Persoalan separatisme di Papua menjadi salah satu tantangan yang memerlukan penanganan secara komprehensif. Tindakan kekerasan terhadap masyarakat sipil maupun aparat penegak hukum tidak dapat dibenarkan dan harus ditindak sesuai ketentuan hukum. Pada saat yang sama, penyelesaiannya perlu tetap menjunjung tinggi prinsip negara hukum, penghormatan terhadap hak asasi manusia, serta perlindungan terhadap seluruh warga negara tanpa diskriminasi.

Secara konstitusional, keutuhan NKRI memiliki landasan yang sangat kuat. Pembukaan Undang-Undang Dasar Negara Republik Indonesia Tahun 1945 menegaskan bahwa tujuan negara adalah melindungi segenap bangsa Indonesia dan seluruh tumpah darah Indonesia, memajukan kesejahteraan umum, mencerdaskan kehidupan bangsa, serta ikut melaksanakan ketertiban dunia. Nilai-nilai tersebut diperkuat oleh Pancasila, khususnya sila Persatuan Indonesia dan Keadilan Sosial bagi Seluruh Rakyat Indonesia. Dengan demikian, menjaga persatuan harus berjalan seiring dengan upaya mewujudkan keadilan bagi seluruh rakyat.

Papua merupakan bagian yang tidak terpisahkan dari Indonesia. Masyarakat Papua memiliki hak dan kedudukan yang sama sebagai warga negara Indonesia, termasuk hak atas pendidikan, kesehatan, keamanan, pekerjaan, pelayanan publik, dan partisipasi politik.
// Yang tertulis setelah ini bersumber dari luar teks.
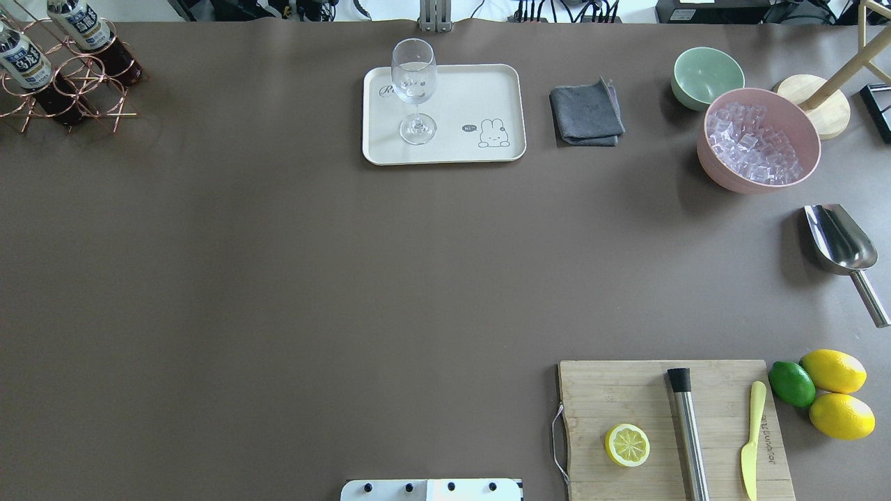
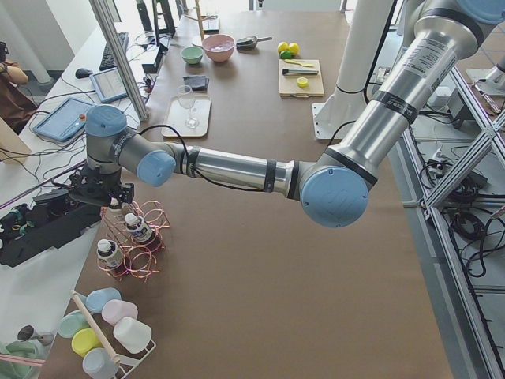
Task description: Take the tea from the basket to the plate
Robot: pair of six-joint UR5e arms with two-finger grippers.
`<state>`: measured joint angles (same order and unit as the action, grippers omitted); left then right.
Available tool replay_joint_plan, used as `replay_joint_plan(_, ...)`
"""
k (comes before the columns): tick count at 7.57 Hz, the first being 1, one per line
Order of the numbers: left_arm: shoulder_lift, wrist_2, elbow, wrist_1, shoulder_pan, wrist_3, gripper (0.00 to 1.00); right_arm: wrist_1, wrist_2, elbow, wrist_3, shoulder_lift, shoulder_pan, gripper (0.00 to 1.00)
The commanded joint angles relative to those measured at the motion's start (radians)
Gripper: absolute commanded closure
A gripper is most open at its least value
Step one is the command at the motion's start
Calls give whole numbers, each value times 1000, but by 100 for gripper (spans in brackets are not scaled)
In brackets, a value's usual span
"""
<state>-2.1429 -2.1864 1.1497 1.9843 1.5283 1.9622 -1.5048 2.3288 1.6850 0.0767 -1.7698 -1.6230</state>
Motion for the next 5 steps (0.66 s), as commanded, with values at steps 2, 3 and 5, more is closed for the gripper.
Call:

Oleh sebab itu, pendekatan terhadap berbagai persoalan di Papua tidak cukup hanya melalui aspek keamanan, tetapi juga harus diperkuat dengan pembangunan yang berkeadilan, pemberdayaan ekonomi, peningkatan kualitas sumber daya manusia, pelestarian budaya, serta dialog yang konstruktif dengan seluruh elemen masyarakat.

Upaya yang mengarah pada pemisahan diri melalui kekerasan tidak memberikan solusi bagi masa depan Papua maupun Indonesia. Namun demikian, penyelesaian konflik juga tidak cukup dilakukan hanya melalui pendekatan keamanan. Negara perlu terus membangun kepercayaan masyarakat melalui pelayanan publik yang berkualitas, penegakan hukum yang profesional dan transparan, serta membuka ruang komunikasi dengan tokoh adat, tokoh agama, akademisi, pemuda, perempuan, dan berbagai unsur masyarakat sipil. Kepercayaan yang tumbuh dari rasa keadilan akan menjadi fondasi persatuan yang jauh lebih kuat daripada propaganda apa pun.

Dari perspektif sosial dan budaya, Indonesia berdiri di atas kemajemukan. Perbedaan suku, bahasa, adat istiadat, dan agama merupakan kekayaan bangsa yang harus dijaga bersama. Bangsa yang kuat bukanlah bangsa yang bebas dari perbedaan, melainkan bangsa yang mampu mengelola keberagaman sebagai kekuatan untuk mencapai tujuan bersama. Patriotisme sejati bukan berarti menutup mata terhadap berbagai persoalan, tetapi memiliki keberanian untuk memperbaikinya tanpa merusak persatuan nasional.

Pendekatan keagamaan juga memiliki peran strategis dalam memperkuat harmoni bangsa. Seluruh agama mengajarkan nilai-nilai perdamaian, keadilan, kasih sayang, amanah, serta larangan melakukan kerusakan. Dalam ajaran Islam, ukhuwah, musyawarah, dan keadilan merupakan fondasi kehidupan bermasyarakat. Oleh karena itu, para tokoh agama diharapkan terus menjadi perekat persaudaraan, menolak penyebaran kebencian, serta menguatkan kesadaran bahwa menjaga persatuan bangsa merupakan bagian dari tanggung jawab moral dan kebangsaan.

Menjelang peringatan Hari Ulang Tahun Kemerdekaan Republik Indonesia Tahun 2026, seluruh elemen bangsa perlu kembali meneguhkan komitmen terhadap empat konsensus dasar bangsa, yakni Pancasila, UUD Negara Republik Indonesia Tahun 1945, Bhinneka Tunggal Ika, dan NKRI. Semangat kemerdekaan harus diwujudkan melalui pembangunan yang menghadirkan kesejahteraan, keadilan, keamanan, toleransi, serta penghormatan terhadap keberagaman.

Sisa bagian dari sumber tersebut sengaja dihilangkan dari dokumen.